Durante la noche del pasado viernes 22 de mayo, el comisionado de la Policía Nacional Civil de Honduras, Jasser Ramos, informó que las víctimas de una matanza registrada el jueves 21 de mayo en una finca de palma africana situada en una región hondureña muy afectada por el narcotráfico y un conflicto agrario se elevaron a 26.

De acuerdo con las autoridades hondureñas, el cuerpo sin vida de la última persona fallecida fue hallado en la finca de palma africana, al igual que el resto de los cadáveres.
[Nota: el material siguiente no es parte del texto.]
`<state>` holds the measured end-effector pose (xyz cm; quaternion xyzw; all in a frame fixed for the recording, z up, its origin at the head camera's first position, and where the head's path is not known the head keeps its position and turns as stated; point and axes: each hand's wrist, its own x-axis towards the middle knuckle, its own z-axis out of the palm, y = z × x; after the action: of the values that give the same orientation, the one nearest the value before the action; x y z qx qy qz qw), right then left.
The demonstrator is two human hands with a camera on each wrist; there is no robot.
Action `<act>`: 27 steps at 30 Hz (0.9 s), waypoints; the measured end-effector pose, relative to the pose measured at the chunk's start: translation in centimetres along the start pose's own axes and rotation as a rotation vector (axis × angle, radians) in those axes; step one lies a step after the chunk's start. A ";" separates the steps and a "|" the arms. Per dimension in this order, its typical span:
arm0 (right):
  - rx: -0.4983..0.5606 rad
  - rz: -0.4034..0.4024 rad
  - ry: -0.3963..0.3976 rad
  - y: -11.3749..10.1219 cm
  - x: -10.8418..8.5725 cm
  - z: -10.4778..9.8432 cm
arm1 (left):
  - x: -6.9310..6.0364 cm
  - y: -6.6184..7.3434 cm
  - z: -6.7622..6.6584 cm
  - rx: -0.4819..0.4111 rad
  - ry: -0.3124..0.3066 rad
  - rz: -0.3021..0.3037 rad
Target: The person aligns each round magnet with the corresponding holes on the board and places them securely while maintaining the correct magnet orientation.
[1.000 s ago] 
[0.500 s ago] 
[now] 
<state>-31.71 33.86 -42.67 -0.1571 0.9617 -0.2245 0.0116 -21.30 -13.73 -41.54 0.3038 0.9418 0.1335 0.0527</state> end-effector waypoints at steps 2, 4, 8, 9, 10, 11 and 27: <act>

Sin embargo, hasta el momento no se han reportado heridos o sobrevivientes de este ataque, cuyas causas son investigadas mientras se busca a los responsables.

Esto se debe a que múltiples hombres armados y vestidos con uniformes policiales llegaron a la finca cuando las víctimas se preparaban para poder trabajar en una plantación de palma africana en la aldea Rigores, municipio de Trujillo, en el departamento de Colón, en el Caribe hondureño, donde fueron asesinadas a sangre fría.

Ante esta situación, el presidente hondureño, Nasry Tito Asfura, dijo que “la matanza no quedará impune” y por esa razón su Gobierno desplegó un operativo de control e investigación en Colón, una zona conflictiva debido al narcotráfico y a una histórica disputa agraria que ha dejado más de 200 muertos en las últimas dos décadas.